Deep Learning Nanodegree - Project 2

Landmark Classification

This project develops convolutional neural networks (CNNs) for identifying landmarks on social media images. The project explores 2 methodologies: building a neural network "from scratch" and building a neural network using transfer learning (based on the VGG16 pre-trained model).

This is the 2nd project in Udacity's Deep Learning Nanodegree [1][2]. This README acts as a final report for the project.

Setup

Install

1 - Clone this repository.

$ cd ~
$ git clone https://github.com/martin0004/landmark_classification.git

2 - Install miniconda.

3 - Create/activate conda environment for this project.

$ conda env create --file install/environment.yaml
$ conda activate landmark

4 - Download the dataset for this project and extract it into directory data/.

Project Files

data/                       Directory for training data.   
    landmark_images/        Image dataset (must be downloaded).
        test/               Testing images (must be downloaded).
        train/              Training images (must be downloaded).

dev/
    data.ipynb              Notebook for exploring data.
    design.ipynb            Notebook for developing/training neural network.
    implementation.ipynb    Notebook for developing usage code.
    
images/                     Images for the README.

install/
    environment.yaml        Conda environment file.

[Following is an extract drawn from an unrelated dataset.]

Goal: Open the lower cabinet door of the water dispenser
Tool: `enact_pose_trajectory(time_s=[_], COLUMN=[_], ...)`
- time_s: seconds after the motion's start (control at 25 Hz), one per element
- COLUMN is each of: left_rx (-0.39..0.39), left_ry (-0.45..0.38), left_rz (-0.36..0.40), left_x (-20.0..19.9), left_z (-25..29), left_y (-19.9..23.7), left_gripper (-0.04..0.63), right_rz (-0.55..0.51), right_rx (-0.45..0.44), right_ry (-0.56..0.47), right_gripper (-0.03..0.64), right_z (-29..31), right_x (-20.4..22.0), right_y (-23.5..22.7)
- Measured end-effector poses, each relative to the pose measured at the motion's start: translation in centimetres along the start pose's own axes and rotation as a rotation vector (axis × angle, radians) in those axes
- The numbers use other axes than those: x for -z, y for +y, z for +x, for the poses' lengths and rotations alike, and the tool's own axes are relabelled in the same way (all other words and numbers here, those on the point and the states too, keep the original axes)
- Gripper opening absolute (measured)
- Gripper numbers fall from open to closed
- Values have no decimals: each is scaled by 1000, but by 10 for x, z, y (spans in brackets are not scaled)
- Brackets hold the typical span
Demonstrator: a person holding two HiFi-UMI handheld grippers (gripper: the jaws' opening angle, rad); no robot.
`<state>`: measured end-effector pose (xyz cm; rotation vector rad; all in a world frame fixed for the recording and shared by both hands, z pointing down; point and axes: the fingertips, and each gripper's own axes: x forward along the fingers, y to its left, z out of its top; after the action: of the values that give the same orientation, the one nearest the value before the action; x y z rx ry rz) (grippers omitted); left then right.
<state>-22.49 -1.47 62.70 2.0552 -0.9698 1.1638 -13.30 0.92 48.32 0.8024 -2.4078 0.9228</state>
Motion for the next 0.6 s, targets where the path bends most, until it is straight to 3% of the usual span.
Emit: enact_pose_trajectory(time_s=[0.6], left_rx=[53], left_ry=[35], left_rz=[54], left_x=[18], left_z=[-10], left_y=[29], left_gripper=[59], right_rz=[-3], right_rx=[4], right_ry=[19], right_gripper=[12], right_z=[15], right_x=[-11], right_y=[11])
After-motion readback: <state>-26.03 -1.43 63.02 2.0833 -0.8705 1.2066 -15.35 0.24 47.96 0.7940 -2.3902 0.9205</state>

landmark.py                 CNNs and supporting classes/functions.
testme.jpg                  Dummy image for testing neural network.
categories.json             Image categories (IDs & names).

Problem

Overview

Images are being uploaded to social media platforms everyday. During upload, these services can automatically tag the image with its location based on the image metadata (such as GPS coordinates).

However, when the image does not contain GPS data, an alternate method to pinpoint the location where the photo was taken is to identify a recognizable landmark in the picture. This can be performed with a CNN.

Requirements

Design 2 CNNs to classify an image based on a landmark in this image.
- 1 CNN "from scratch".
- 1 CNN using transfer learning.
Select the best CNN (target accuracy > 60%).
Create a simple interface for others to run the best CNN developed above.

Data

Input Data

CNNs in this project are trained using a dataset of landmark images provided by Udacity [3]. This dataset contains about 6000 images divided into 50 categories. Image category ID/names are stored in file categories.json.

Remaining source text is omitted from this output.